### Directions:
The entries below hold a line with "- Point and" and a line with "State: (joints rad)". Return those lines and all that lie between them, exactly and only.

+-------+

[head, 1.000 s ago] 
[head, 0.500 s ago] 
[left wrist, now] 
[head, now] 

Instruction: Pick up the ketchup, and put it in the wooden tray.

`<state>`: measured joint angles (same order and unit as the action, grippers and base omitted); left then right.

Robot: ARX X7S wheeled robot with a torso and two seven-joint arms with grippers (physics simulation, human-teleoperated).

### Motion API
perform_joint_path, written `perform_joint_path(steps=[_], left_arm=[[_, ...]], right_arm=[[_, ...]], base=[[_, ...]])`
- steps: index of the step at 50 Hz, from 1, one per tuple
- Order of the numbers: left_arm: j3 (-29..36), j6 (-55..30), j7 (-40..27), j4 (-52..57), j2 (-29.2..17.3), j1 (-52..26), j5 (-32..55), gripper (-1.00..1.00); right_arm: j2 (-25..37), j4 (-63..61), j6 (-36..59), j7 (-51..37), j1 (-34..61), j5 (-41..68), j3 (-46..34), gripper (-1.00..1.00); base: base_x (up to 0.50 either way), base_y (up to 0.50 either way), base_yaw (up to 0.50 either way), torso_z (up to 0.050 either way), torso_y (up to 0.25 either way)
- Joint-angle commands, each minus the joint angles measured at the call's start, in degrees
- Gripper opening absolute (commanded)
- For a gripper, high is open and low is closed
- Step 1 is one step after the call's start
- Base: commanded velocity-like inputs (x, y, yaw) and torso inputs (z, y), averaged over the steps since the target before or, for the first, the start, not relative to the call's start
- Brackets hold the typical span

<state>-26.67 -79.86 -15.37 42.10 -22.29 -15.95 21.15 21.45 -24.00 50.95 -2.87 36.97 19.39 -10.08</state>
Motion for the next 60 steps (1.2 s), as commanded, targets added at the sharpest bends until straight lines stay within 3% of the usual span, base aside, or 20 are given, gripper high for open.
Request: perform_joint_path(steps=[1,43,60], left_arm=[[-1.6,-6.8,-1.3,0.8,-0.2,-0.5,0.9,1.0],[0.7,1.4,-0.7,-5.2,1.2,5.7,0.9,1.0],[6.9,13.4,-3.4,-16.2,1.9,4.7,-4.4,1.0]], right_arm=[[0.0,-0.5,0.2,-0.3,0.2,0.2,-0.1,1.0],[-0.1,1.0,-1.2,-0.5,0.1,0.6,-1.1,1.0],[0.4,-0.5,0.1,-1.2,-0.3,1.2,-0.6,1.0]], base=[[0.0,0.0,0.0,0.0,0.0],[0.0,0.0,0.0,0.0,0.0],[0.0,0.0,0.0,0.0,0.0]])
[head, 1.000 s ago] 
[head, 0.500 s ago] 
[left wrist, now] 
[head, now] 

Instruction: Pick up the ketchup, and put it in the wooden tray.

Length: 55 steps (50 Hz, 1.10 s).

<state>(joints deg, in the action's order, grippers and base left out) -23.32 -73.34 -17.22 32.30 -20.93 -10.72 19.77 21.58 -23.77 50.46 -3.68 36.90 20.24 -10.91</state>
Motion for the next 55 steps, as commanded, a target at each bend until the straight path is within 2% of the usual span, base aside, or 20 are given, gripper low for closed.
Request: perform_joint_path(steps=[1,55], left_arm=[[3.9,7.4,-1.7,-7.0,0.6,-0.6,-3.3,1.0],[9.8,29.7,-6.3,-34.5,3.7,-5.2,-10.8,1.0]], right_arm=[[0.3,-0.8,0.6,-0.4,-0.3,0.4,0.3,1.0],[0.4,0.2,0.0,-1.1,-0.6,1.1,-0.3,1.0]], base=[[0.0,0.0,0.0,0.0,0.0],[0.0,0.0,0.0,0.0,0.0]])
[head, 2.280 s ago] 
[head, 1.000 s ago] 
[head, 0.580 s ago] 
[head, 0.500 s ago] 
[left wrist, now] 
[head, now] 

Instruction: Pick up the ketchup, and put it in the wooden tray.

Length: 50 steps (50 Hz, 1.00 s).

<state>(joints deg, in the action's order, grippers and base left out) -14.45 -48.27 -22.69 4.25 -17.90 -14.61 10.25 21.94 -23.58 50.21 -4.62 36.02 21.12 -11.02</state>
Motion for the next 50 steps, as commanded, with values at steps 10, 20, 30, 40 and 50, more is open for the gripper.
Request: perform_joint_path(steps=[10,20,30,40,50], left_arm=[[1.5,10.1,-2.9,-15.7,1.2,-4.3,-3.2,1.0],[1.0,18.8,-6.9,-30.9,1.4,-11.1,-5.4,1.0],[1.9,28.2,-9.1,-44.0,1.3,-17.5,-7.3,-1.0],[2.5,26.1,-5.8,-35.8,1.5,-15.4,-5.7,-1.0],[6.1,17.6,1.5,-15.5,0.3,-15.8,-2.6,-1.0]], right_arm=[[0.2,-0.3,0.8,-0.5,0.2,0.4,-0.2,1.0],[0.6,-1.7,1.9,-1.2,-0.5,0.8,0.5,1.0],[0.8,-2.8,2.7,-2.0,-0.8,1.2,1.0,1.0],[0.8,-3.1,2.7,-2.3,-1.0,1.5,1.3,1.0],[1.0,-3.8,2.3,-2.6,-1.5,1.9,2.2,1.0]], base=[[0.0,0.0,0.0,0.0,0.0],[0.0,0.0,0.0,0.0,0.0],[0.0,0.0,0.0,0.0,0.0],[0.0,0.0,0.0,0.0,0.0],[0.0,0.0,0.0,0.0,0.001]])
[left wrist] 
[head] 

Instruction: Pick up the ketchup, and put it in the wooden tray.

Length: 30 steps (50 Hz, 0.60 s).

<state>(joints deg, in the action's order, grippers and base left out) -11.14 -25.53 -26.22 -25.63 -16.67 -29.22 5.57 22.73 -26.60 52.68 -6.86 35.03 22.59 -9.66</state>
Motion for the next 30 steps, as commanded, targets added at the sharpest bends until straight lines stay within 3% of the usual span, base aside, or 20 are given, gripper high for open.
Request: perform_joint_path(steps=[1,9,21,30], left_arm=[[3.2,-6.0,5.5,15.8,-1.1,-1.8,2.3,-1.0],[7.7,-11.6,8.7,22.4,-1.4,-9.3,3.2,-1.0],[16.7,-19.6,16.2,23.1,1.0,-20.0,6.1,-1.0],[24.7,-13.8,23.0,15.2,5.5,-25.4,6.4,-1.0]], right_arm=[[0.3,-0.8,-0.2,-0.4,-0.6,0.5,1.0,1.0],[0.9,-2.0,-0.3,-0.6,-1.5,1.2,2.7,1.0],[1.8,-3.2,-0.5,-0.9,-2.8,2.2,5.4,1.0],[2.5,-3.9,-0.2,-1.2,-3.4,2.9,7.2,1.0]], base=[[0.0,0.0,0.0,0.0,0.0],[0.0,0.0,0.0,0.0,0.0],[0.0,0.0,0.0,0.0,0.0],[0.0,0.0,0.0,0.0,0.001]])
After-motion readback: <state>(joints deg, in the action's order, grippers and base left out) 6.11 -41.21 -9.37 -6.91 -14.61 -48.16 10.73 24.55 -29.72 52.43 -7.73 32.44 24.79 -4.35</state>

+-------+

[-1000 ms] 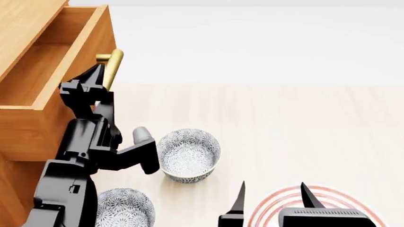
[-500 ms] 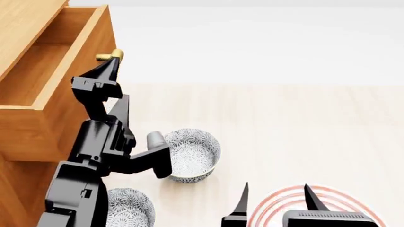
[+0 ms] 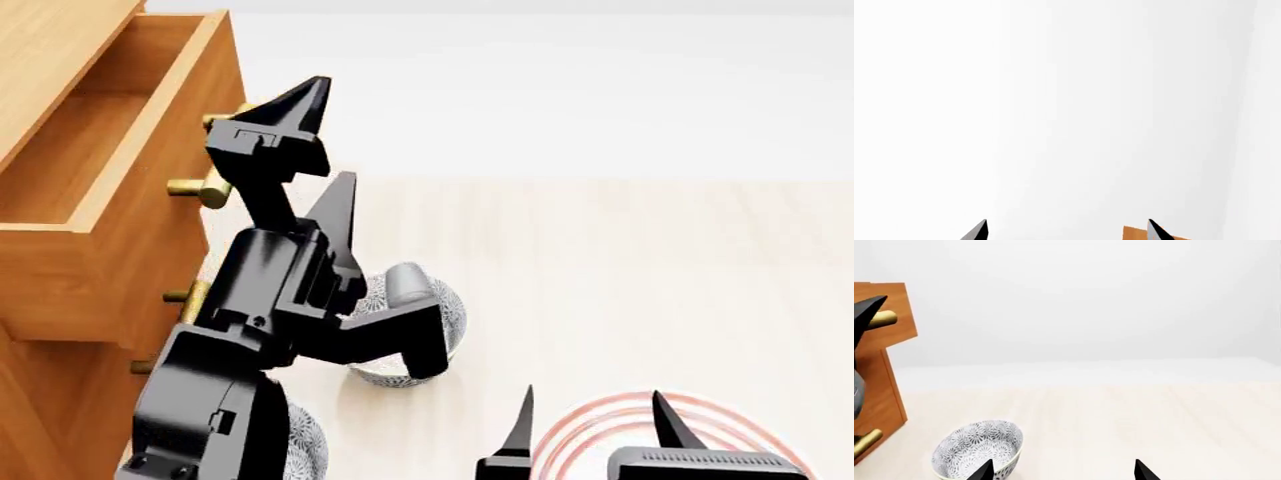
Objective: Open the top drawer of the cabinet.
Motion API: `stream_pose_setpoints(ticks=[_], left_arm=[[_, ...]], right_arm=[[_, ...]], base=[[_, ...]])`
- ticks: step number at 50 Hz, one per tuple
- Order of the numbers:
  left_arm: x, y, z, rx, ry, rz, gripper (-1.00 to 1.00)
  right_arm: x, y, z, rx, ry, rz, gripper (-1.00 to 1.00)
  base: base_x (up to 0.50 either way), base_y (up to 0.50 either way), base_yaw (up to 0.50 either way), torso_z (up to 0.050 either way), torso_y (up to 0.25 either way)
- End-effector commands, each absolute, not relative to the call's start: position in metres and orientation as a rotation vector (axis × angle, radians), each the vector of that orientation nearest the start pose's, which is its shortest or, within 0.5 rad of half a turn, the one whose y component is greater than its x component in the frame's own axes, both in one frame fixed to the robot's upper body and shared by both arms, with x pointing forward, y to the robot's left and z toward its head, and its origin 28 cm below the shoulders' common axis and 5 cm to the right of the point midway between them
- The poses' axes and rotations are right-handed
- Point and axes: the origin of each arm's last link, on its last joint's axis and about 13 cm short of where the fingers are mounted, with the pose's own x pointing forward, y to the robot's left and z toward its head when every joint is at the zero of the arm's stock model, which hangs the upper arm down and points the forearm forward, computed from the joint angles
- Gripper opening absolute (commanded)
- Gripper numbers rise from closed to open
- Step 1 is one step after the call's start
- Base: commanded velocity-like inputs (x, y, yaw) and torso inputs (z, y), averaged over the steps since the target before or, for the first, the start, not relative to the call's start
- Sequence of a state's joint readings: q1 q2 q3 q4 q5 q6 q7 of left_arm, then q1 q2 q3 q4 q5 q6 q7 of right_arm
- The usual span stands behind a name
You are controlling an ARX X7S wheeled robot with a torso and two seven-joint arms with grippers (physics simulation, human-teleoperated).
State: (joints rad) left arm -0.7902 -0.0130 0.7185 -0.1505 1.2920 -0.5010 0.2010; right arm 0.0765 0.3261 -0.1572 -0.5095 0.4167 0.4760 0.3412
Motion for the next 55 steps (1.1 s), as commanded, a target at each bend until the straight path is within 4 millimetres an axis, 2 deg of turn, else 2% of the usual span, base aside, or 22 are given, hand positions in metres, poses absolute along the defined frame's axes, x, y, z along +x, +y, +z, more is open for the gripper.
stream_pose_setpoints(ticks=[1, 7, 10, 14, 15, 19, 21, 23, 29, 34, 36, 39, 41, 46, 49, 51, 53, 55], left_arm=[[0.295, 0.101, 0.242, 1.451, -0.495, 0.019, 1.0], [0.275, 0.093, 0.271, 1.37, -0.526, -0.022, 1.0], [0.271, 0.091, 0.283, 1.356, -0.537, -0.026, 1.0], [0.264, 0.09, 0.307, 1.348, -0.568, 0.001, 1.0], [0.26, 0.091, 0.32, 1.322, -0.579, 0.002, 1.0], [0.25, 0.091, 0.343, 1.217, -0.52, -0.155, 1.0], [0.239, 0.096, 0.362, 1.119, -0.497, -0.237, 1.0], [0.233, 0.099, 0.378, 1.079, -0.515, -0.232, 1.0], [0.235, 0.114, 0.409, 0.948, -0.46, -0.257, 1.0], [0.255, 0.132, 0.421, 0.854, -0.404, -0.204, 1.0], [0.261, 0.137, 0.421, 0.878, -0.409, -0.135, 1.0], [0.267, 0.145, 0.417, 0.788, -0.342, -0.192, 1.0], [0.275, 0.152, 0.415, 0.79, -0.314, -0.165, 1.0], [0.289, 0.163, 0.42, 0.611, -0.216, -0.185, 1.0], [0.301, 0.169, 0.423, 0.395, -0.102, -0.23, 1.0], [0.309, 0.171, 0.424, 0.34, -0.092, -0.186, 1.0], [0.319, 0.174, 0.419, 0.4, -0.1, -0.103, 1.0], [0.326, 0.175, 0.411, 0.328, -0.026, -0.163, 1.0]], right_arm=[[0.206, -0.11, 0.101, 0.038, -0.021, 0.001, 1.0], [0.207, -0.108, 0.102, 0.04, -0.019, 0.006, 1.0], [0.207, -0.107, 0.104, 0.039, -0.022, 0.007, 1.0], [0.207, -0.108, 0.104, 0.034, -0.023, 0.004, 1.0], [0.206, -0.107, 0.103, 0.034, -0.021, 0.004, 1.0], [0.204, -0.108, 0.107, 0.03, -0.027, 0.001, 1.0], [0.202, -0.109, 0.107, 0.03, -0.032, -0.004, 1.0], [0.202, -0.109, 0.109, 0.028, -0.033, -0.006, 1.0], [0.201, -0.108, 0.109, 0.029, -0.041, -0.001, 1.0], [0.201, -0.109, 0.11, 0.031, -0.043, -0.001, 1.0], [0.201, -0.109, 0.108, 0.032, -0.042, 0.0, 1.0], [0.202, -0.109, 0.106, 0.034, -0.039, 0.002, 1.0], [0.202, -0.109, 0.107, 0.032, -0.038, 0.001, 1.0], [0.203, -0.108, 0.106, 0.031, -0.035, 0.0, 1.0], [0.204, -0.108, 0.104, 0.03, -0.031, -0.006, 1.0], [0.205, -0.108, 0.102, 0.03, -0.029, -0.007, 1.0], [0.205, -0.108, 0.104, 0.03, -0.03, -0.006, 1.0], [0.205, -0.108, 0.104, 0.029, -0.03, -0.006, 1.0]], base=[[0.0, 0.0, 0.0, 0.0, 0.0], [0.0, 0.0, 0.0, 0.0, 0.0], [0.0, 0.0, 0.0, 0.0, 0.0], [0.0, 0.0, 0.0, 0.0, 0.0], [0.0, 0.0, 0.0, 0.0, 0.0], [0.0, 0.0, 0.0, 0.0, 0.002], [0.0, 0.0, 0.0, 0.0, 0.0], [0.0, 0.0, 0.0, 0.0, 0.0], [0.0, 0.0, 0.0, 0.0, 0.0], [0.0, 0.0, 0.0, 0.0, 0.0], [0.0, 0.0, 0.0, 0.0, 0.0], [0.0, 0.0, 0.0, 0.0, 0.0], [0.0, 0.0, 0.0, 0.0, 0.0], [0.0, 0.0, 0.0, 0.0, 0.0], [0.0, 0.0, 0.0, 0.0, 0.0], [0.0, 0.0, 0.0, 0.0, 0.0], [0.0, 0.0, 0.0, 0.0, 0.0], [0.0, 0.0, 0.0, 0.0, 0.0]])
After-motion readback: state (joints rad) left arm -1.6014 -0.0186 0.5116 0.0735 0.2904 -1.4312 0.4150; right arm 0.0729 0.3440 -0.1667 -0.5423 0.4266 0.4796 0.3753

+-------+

### Your response:
- Point and axes: the origin of each arm's last link, on its last joint's axis and about 13 cm short of where the fingers are mounted, with the pose's own x pointing forward, y to the robot's left and z toward its head when every joint is at the zero of the arm's stock model, which hangs the upper arm down and points the forearm forward, computed from the joint angles
- Gripper opening absolute (commanded)
- Gripper numbers rise from closed to open
- Step 1 is one step after the call's start
- Base: commanded velocity-like inputs (x, y, yaw) and torso inputs (z, y), averaged over the steps since the target before or, for the first, the start, not relative to the call's start
- Sequence of a state's joint readings: q1 q2 q3 q4 q5 q6 q7 of left_arm, then q1 q2 q3 q4 q5 q6 q7 of right_arm
- The usual span stands behind a name
You are controlling an ARX X7S wheeled robot with a torso and two seven-joint arms with grippers (physics simulation, human-teleoperated).
State: (joints rad) left arm -0.7902 -0.0130 0.7185 -0.1505 1.2920 -0.5010 0.2010; right arm 0.0765 0.3261 -0.1572 -0.5095 0.4167 0.4760 0.3412

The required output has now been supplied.